**Prompt:**
Go line by line through the data and copy those with the word "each".

**Dataset extract:**

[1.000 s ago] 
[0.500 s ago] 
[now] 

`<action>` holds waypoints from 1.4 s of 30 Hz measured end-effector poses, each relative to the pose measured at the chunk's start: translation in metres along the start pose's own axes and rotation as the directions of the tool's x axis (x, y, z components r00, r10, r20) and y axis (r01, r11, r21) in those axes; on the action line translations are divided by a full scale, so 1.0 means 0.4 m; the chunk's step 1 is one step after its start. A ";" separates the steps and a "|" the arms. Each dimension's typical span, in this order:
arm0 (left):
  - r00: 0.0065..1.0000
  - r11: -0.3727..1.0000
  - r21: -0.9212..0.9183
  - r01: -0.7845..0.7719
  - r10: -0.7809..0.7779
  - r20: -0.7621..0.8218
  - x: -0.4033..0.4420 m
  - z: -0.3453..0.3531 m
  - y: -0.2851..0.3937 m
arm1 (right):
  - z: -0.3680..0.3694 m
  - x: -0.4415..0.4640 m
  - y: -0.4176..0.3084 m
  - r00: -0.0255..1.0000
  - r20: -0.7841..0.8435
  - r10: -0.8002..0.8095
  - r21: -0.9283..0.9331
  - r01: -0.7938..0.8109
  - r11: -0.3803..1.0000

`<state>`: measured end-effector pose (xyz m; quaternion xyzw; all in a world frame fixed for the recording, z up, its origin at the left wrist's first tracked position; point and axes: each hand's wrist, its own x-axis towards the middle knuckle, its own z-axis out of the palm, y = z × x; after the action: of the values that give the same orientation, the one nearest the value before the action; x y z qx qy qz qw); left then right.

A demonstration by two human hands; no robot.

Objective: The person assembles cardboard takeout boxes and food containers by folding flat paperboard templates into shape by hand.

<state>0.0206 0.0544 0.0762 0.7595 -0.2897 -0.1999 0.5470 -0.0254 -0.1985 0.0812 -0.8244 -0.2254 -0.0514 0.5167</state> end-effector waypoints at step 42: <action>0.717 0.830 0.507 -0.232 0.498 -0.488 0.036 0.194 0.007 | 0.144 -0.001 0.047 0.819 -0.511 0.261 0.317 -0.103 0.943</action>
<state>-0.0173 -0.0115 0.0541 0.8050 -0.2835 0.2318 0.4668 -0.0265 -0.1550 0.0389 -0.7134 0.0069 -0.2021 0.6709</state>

**Solution for this problem:**
`<action>` holds waypoints from 1.4 s of 30 Hz measured end-effector poses, each relative to the pose measured at the chunk's start: translation in metres along the start pose's own axes and rotation as the directions of the tool's x axis (x, y, z components r00, r10, r20) and y axis (r01, r11, r21) in those axes; on the action line translations are divided by a full scale, so 1.0 means 0.4 m; the chunk's step 1 is one step after its start. A ";" separates the steps and a "|" the arms. Each dimension's typical span, in this order:
`<state>`: measured end-effector pose (xyz m; quaternion xyzw; all in a world frame fixed for the recording, z up, its origin at the left wrist's first tracked position; point and axes: each hand's wrist, its own x-axis towards the middle knuckle, its own z-axis out of the palm, y = z × x; after the action: of the values that give the same orientation, the one nearest the value before the action; x y z qx qy qz qw); left then right.

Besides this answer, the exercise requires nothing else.